__PROBLEM DESCRIPTION__. Your task is to copy each line of the material that includes "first".

____

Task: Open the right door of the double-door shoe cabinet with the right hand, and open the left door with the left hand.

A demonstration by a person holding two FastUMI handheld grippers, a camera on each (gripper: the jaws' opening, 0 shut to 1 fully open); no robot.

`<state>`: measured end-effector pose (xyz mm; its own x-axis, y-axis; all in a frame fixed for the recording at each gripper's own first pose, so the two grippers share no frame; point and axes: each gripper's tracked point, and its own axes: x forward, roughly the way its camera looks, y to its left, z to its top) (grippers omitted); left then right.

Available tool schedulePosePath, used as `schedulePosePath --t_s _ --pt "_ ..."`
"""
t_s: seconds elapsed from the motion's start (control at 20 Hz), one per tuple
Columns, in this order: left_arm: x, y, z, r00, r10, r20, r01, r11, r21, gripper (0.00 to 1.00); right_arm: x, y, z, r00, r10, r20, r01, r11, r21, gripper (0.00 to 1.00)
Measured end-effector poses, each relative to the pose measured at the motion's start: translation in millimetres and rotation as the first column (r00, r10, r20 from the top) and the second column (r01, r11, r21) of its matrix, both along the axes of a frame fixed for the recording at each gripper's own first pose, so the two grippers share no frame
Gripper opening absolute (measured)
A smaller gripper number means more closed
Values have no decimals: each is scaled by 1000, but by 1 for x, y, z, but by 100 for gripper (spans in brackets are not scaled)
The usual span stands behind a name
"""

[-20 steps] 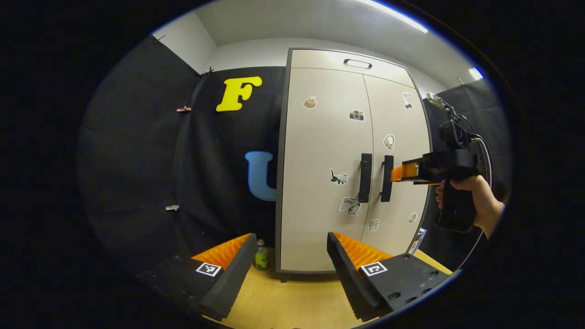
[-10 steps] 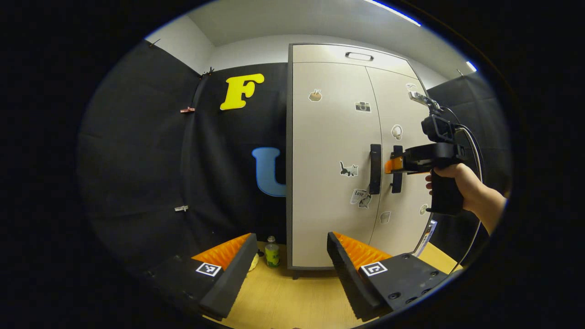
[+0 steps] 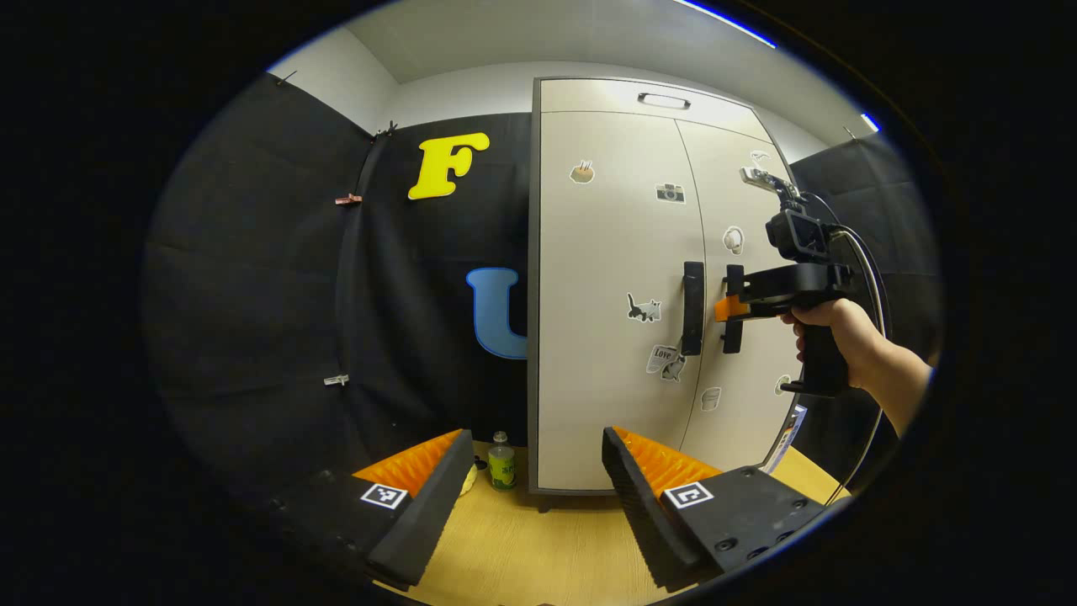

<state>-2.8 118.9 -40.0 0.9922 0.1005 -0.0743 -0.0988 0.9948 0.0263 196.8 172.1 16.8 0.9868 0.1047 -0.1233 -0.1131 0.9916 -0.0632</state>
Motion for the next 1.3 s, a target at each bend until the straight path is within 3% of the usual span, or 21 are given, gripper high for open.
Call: schedulePosePath --t_s 0.35,0.85,1.3 --pt "-11 -8 -2 1000 -11 -8 11 1000 -13 95 -2 0 0 1000 19 -5 -19 1000 15 16" --pt "-22 -36 5 997 -72 -1 72 997 -2 95 -27 -5 5 996 87 8 -87 996 23 16" --pt "-12 -62 19 998 -65 16 65 998 14 95 -50 -16 10 986 167 -1 -167 986 21 16"
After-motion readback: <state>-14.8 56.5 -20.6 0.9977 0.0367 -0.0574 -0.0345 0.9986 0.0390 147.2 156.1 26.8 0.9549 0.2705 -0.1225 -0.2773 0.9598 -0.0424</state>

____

__EXERCISE RESPONSE__.
`<state>`: measured end-effector pose (xyz mm; its own x-axis, y-axis; all in a frame fixed for the recording at each gripper's own first pose, so the two grippers share no frame; point and axes: each gripper's tracked point, and its own axes: x forward, roughly the way its camera looks, y to its left, z to its top) (grippers omitted); left then right.
Measured end-effector poses, each relative to the pose measured at the motion's start: translation in millimetres and rotation as the first column (r00, r10, r20 from the top) and the second column (r01, r11, r21) of its matrix, both along the axes of a frame fixed for the recording at each gripper's own first pose, so the two grippers share no frame

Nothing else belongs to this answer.